Only the lines from the one with "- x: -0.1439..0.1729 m" through the last belong in the output; print them exactly as given below.

[Stored items from a collection]
=======

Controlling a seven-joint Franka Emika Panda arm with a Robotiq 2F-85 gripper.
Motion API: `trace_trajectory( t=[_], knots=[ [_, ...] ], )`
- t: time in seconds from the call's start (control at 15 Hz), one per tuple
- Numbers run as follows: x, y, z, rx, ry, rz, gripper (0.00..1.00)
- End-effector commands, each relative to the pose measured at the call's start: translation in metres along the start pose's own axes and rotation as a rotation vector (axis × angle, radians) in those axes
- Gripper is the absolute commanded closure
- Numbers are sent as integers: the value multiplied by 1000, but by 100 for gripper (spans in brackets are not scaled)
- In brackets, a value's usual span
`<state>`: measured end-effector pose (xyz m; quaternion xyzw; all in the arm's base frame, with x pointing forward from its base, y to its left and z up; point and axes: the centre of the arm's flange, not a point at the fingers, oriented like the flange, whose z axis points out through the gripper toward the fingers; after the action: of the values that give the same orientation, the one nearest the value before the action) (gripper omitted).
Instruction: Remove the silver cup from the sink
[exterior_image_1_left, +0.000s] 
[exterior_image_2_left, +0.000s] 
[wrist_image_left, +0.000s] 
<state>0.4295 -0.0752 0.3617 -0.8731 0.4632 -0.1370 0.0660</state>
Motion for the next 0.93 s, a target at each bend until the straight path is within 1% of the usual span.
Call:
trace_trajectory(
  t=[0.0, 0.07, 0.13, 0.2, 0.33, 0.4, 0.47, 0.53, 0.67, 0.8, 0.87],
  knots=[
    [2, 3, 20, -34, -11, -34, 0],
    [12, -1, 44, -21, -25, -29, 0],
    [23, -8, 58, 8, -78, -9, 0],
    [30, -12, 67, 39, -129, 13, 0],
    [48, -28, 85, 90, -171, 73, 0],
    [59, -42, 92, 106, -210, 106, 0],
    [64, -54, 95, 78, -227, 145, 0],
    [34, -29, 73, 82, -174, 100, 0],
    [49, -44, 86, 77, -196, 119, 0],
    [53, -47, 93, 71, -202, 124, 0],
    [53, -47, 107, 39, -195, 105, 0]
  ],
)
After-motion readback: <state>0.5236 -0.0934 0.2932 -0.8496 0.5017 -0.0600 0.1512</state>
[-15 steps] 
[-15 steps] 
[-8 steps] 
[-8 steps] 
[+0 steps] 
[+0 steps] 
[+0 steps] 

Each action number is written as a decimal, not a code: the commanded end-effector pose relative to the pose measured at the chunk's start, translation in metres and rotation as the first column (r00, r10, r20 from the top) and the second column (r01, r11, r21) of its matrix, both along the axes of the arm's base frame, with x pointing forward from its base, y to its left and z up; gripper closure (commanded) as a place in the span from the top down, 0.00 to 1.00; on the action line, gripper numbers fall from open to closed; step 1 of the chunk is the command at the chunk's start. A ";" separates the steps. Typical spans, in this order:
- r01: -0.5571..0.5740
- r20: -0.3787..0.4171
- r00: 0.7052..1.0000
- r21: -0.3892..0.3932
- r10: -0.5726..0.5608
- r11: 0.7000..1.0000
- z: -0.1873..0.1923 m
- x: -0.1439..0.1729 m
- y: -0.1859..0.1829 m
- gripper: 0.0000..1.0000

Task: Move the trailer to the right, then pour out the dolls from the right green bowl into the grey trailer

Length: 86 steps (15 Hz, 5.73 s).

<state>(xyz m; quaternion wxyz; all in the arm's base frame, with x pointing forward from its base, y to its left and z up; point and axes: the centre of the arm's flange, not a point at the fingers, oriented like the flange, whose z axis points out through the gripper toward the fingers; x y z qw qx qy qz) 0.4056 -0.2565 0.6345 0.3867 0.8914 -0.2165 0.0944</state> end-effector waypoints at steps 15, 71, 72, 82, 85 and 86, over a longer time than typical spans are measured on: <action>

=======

# Exercise result
- x: -0.1439..0.1729 m
- y: -0.1859..0.1829 m
- gripper: 0.0000..1.0000

Task: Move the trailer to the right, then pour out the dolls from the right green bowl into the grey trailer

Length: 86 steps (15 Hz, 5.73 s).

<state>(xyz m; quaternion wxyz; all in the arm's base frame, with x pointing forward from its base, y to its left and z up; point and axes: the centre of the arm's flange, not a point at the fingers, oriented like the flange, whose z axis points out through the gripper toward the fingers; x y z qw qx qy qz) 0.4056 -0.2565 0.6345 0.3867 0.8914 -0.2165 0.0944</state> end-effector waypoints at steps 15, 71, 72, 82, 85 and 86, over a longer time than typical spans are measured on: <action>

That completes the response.